Leave out the pictures and restate the rest of the data exactly.

---- Data for analysis

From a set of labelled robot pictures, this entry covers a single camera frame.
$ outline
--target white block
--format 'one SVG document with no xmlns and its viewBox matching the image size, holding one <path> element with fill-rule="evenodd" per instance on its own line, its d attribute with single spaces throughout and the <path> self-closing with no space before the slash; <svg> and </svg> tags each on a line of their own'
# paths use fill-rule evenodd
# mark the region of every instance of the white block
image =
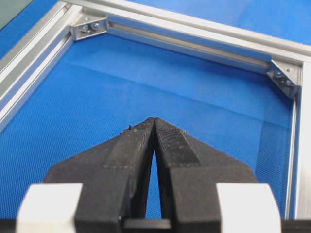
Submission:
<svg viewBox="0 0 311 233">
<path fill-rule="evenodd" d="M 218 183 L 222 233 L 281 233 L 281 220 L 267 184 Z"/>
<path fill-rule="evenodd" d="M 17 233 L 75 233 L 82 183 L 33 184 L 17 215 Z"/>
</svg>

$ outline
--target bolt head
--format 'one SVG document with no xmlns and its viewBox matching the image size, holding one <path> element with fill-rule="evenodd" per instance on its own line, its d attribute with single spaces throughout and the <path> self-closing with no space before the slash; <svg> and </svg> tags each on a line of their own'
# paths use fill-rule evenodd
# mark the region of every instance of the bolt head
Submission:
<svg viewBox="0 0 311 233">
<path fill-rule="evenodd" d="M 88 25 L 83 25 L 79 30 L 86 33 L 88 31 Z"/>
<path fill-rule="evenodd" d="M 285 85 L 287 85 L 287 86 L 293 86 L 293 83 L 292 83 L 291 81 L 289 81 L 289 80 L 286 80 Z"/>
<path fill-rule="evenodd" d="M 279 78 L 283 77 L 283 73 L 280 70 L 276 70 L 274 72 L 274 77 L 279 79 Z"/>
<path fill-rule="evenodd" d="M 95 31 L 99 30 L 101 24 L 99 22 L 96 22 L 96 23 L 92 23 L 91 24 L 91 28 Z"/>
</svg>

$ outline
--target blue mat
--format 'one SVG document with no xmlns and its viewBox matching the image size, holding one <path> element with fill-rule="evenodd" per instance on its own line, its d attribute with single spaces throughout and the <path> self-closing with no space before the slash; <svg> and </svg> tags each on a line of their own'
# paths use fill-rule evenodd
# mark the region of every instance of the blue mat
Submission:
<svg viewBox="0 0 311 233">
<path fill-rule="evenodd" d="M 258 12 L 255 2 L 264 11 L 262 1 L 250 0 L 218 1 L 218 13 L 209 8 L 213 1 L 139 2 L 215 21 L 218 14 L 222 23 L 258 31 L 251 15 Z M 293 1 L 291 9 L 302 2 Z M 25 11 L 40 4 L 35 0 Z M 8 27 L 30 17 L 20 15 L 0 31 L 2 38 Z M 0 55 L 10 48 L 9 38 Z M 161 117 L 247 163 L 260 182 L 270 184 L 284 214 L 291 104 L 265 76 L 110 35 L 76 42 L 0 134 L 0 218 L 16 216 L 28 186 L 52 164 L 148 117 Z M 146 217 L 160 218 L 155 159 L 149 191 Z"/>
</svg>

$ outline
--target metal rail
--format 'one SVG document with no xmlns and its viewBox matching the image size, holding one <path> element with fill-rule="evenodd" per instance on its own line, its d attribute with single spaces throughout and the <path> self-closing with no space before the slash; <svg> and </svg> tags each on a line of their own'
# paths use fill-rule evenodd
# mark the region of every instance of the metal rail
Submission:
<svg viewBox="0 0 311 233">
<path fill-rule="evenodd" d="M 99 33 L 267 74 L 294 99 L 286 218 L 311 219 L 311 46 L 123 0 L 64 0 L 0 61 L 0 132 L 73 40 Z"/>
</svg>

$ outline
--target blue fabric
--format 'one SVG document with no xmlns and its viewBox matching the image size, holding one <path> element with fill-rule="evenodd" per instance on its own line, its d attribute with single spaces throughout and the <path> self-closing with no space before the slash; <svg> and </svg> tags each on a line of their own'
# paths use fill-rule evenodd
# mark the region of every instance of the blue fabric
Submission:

--------

◆ **Answer for the task**
From a set of labelled robot pictures, this entry covers a single camera frame.
$ outline
--target white block
--format 'one SVG document with no xmlns and its viewBox matching the image size, holding one <path> element with fill-rule="evenodd" per instance on its own line, its d attribute with single spaces throughout and the <path> self-closing with no space before the slash; <svg> and </svg> tags each on a line of their own'
# paths use fill-rule evenodd
# mark the region of every instance of the white block
image =
Submission:
<svg viewBox="0 0 311 233">
<path fill-rule="evenodd" d="M 218 183 L 222 233 L 281 233 L 281 220 L 267 184 Z"/>
<path fill-rule="evenodd" d="M 17 233 L 75 233 L 82 183 L 33 184 L 17 215 Z"/>
</svg>

$ outline
--target bolt head
--format 'one SVG document with no xmlns and its viewBox matching the image size, holding one <path> element with fill-rule="evenodd" per instance on its own line, its d attribute with single spaces throughout and the <path> self-closing with no space before the slash; <svg> and </svg> tags each on a line of their own'
# paths use fill-rule evenodd
# mark the region of every instance of the bolt head
Submission:
<svg viewBox="0 0 311 233">
<path fill-rule="evenodd" d="M 88 25 L 83 25 L 79 30 L 86 33 L 88 31 Z"/>
<path fill-rule="evenodd" d="M 285 85 L 287 85 L 287 86 L 293 86 L 293 83 L 292 83 L 291 81 L 289 81 L 289 80 L 286 80 Z"/>
<path fill-rule="evenodd" d="M 279 78 L 283 77 L 283 73 L 280 70 L 276 70 L 274 72 L 274 77 L 279 79 Z"/>
<path fill-rule="evenodd" d="M 95 31 L 99 30 L 101 24 L 99 22 L 96 22 L 96 23 L 92 23 L 91 24 L 91 28 Z"/>
</svg>

$ outline
--target blue mat
--format 'one SVG document with no xmlns and its viewBox matching the image size, holding one <path> element with fill-rule="evenodd" per instance on its own line, its d attribute with single spaces throughout and the <path> self-closing with no space before the slash; <svg> and </svg> tags each on a line of their own'
# paths use fill-rule evenodd
# mark the region of every instance of the blue mat
Submission:
<svg viewBox="0 0 311 233">
<path fill-rule="evenodd" d="M 258 12 L 255 2 L 264 11 L 262 1 L 250 0 L 218 1 L 218 13 L 209 8 L 213 1 L 139 2 L 215 21 L 218 14 L 222 23 L 258 31 L 251 15 Z M 293 1 L 291 9 L 302 2 Z M 25 11 L 40 4 L 35 0 Z M 8 27 L 30 17 L 20 15 L 0 31 L 2 38 Z M 0 55 L 10 48 L 9 38 Z M 161 117 L 247 163 L 260 182 L 270 184 L 284 214 L 291 104 L 265 76 L 110 35 L 76 42 L 0 134 L 0 218 L 16 216 L 28 186 L 52 164 L 148 117 Z M 146 217 L 160 218 L 155 159 L 149 191 Z"/>
</svg>

$ outline
--target metal rail
--format 'one SVG document with no xmlns and its viewBox matching the image size, holding one <path> element with fill-rule="evenodd" per instance on its own line, its d attribute with single spaces throughout and the <path> self-closing with no space before the slash; <svg> and </svg> tags each on a line of their own'
# paths use fill-rule evenodd
# mark the region of every instance of the metal rail
Submission:
<svg viewBox="0 0 311 233">
<path fill-rule="evenodd" d="M 99 33 L 267 74 L 294 99 L 286 218 L 311 219 L 311 46 L 123 0 L 64 0 L 0 61 L 0 132 L 73 40 Z"/>
</svg>

$ outline
--target blue fabric
--format 'one SVG document with no xmlns and its viewBox matching the image size, holding one <path> element with fill-rule="evenodd" per instance on its own line, its d attribute with single spaces throughout and the <path> self-closing with no space before the slash; <svg> and </svg> tags each on a line of their own'
# paths use fill-rule evenodd
# mark the region of every instance of the blue fabric
Submission:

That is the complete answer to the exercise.